WHAT NEEDS TO BE DONE: Search the material for "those" and copy each line in which it is found.

COLLECTED DATA:
****************
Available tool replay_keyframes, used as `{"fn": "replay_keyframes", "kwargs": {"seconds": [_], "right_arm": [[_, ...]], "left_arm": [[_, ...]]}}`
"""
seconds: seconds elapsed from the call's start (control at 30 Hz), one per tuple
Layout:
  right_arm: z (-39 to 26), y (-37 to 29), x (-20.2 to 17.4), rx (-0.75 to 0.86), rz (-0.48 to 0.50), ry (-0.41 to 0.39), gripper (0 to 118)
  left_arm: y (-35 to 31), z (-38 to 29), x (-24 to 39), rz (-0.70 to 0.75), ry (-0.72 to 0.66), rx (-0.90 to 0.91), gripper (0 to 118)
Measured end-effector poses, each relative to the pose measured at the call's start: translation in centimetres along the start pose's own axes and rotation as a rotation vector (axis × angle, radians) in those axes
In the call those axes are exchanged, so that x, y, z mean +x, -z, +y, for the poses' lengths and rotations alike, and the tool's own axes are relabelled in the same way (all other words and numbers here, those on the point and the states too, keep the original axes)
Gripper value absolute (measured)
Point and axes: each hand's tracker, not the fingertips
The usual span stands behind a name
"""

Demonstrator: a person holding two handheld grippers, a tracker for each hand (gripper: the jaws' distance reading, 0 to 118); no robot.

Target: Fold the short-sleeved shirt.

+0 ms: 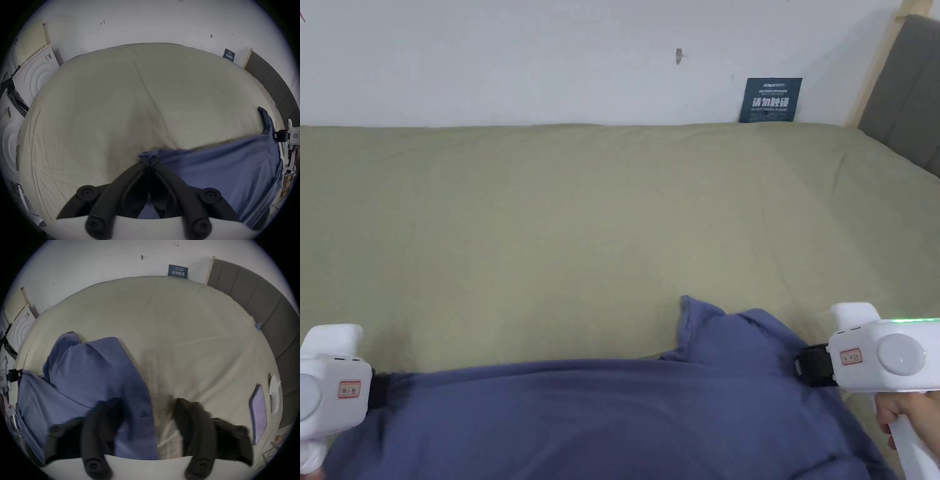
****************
RESPONSE TO THE TASK:
Measured end-effector poses, each relative to the pose measured at the call's start: translation in centimetres along the start pose's own axes and rotation as a rotation vector (axis × angle, radians) in those axes
In the call those axes are exchanged, so that x, y, z mean +x, -z, +y, for the poses' lengths and rotations alike, and the tool's own axes are relabelled in the same way (all other words and numbers here, those on the point and the states too, keep the original axes)

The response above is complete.